O delegado Heitor Soares, da Delegacia de Infância e Juventude de Campina Grande, informou que o homem que teve seu órgão genital decepado pela ex-companheira, após ela suspeitar de estupro dos filhos, agora enfrentará acusação de estupro de vulnerável. A mulher também será indiciada.

Em entrevista ao repórter Hiran Barbosa, do rádio 98.1 FM Campina Grande, o delegado relatou que ouviu suspeitos praticando abusos, a mulher suspeita de decapitar o órgão genital, além das crianças e de outras testemunhas. Segundo o delegado, os abusos ocorreram há aproximadamente um ano, mas foram descobertos apenas este mês, quando as mães das crianças tomaram conhecimento da situação.

Os abusos aconteceram durante momentos em que a mãe das crianças saía à noite para estudar e deixava os meninos sob a guarda do padrasto. O réu aproveitava essa oportunidade para permitir que os meninos jogassem no celular dele, em troca de poder praticar os atos criminosos.

O delegado também informou que foram instaurados dois inquéritos policiais e que aguarda a entrega de exames complementares, como laudos de lesão corporal e sexológico, para finalizar o inquérito e realizar o indiciamento dos suspeitos.
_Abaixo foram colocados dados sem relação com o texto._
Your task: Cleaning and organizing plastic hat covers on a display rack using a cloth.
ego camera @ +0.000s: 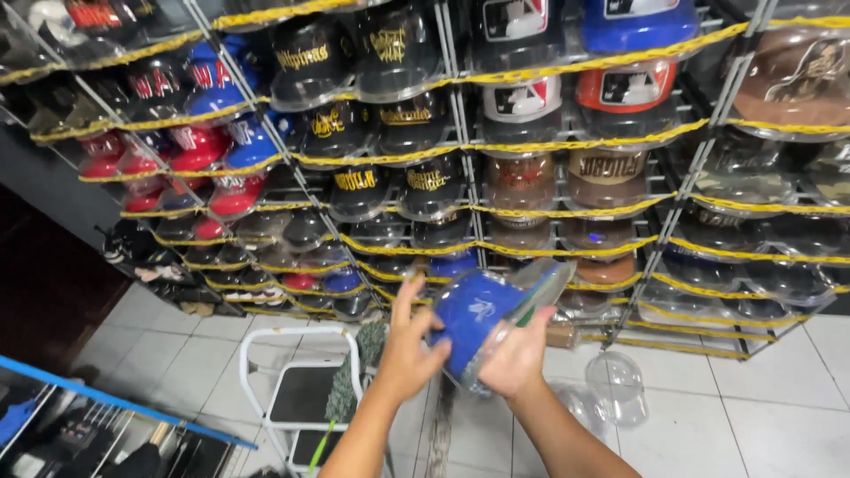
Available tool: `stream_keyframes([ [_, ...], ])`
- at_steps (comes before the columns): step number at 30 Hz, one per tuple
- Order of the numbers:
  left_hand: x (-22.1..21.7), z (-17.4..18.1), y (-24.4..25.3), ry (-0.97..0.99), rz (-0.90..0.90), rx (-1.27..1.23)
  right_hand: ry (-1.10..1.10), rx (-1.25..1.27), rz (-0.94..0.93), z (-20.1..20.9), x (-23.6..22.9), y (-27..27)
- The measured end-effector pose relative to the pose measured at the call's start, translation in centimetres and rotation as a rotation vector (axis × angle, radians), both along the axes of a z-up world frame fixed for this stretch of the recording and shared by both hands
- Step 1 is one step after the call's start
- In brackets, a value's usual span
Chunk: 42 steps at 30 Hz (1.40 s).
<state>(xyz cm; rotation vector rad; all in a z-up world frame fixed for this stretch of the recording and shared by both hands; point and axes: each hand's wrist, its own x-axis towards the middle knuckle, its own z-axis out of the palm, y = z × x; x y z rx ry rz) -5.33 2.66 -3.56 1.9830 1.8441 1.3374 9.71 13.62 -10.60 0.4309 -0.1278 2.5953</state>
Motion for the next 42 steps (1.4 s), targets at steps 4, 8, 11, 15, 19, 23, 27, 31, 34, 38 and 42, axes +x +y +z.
stream_keyframes([
  [4, 4.6, 5.7, 1.7, 0.092, 0.104, -0.162, -0.042, 0.063, -0.120, 4.6, -0.5, -3.4],
  [8, 4.8, 4.9, 0.5, 0.364, 0.140, -0.317, -0.331, -0.186, -0.183, 3.1, -0.9, -1.3],
  [11, 3.8, 1.7, -1.4, 0.353, 0.082, -0.196, -0.229, -0.131, -0.135, 2.3, -0.3, -0.8],
  [15, 2.5, -0.2, -2.1, 0.367, 0.002, -0.222, -0.392, -0.065, -0.289, 2.4, -0.9, -0.4],
  [19, 3.0, 4.0, -1.3, 0.102, 0.076, -0.461, -0.476, -0.003, -0.291, -1.8, -3.0, 0.0],
  [23, 3.4, 7.9, 1.4, -0.310, 0.139, -0.385, -0.654, 0.279, -0.586, -3.7, -5.1, -0.7],
  [27, 1.6, 6.2, 3.4, -0.026, 0.252, -0.354, -0.542, 0.034, -0.527, 2.9, -4.0, -3.5],
  [31, 2.2, 5.0, 1.1, -0.084, 0.183, -0.430, -0.479, -0.251, -0.411, 8.7, -1.7, -3.2],
  [34, 3.5, 4.9, -0.1, -0.254, 0.048, -0.326, -0.626, -0.098, -0.568, 5.2, -2.9, -1.8],
  [38, 2.4, 1.6, -0.7, -0.603, 0.020, -0.218, -1.178, 1.135, -0.832, -2.5, -0.7, -4.3],
  [42, 3.0, 2.5, -1.9, -0.744, 0.138, -0.316, -1.030, 1.743, -1.060, -15.5, 1.4, -5.6],
])
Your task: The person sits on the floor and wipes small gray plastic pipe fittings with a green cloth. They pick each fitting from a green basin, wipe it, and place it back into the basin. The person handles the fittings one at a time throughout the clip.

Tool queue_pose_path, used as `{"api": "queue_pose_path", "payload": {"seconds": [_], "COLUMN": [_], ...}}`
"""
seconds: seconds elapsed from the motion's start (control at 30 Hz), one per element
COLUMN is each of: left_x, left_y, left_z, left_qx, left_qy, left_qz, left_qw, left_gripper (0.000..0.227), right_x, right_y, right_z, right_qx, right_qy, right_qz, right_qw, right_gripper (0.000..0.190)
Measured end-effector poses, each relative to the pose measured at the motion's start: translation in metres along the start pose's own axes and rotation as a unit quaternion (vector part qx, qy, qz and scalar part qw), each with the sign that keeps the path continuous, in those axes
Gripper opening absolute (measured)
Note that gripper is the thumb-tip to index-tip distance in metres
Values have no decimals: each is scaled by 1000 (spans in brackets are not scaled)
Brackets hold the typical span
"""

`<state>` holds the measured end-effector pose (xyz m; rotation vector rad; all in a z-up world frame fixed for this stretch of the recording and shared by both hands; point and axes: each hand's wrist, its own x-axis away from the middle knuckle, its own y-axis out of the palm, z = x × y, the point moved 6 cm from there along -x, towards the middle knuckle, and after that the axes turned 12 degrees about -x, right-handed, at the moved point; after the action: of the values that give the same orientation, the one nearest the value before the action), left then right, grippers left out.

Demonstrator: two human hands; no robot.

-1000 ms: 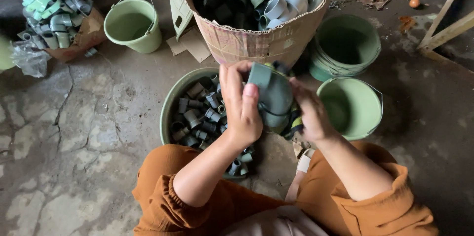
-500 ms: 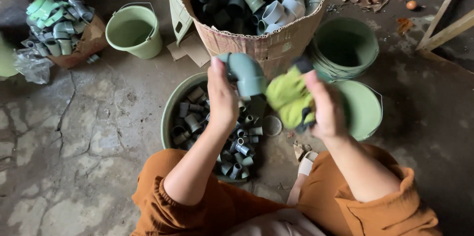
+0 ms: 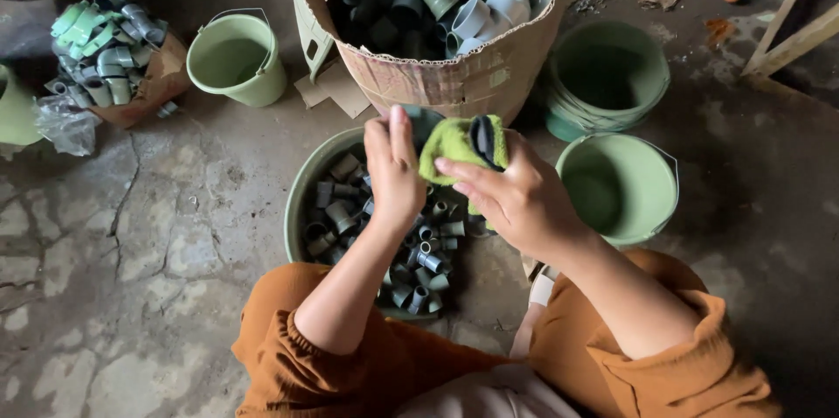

“Foram instaurados dois inquéritos policiais. A gente está aguardando alguns laudos ficarem prontos. Provavelmente vai indiciar o homem por estupro de vulnerável com relação às duas crianças e a mulher por lesão corporal gravíssima, tendo em vista que o homem perdeu a função sexual e o órgão, isso configura lesão gravíssima, e alguns outros crimes que por ventura podem incidir também”, afirmou o delegado.

Ambos estão em liberdade. O delegado ressaltou que o fato de não estarem presos não implica impunidade. “Em nenhuma momento ela (suspeita) esteve foragida, não existiu mandado de prisão e ela se apresentou voluntariamente. Não tem risco de fuga, não tem passagem anterior.”

Sobre o homem, o delegado observou que a perda do órgão, de certa forma, limita que ele pratique novamente esse tipo de crime. “A gente sabe que o estupro pode ser provocado de outras formas além da penetração, mas é uma dificuldade maior. Tanto investigado como vítima fizeram a gente entender que a prisão seria inócua. Existe uma medida protetiva em relação do homem em relação aos meninos e caso ele descumpra possa ser preso.”

Caso a mulher pratique alguma nova conduta, pode ser presa. A falta de prisão neste momento não significa impunidade, concluiu o delegado.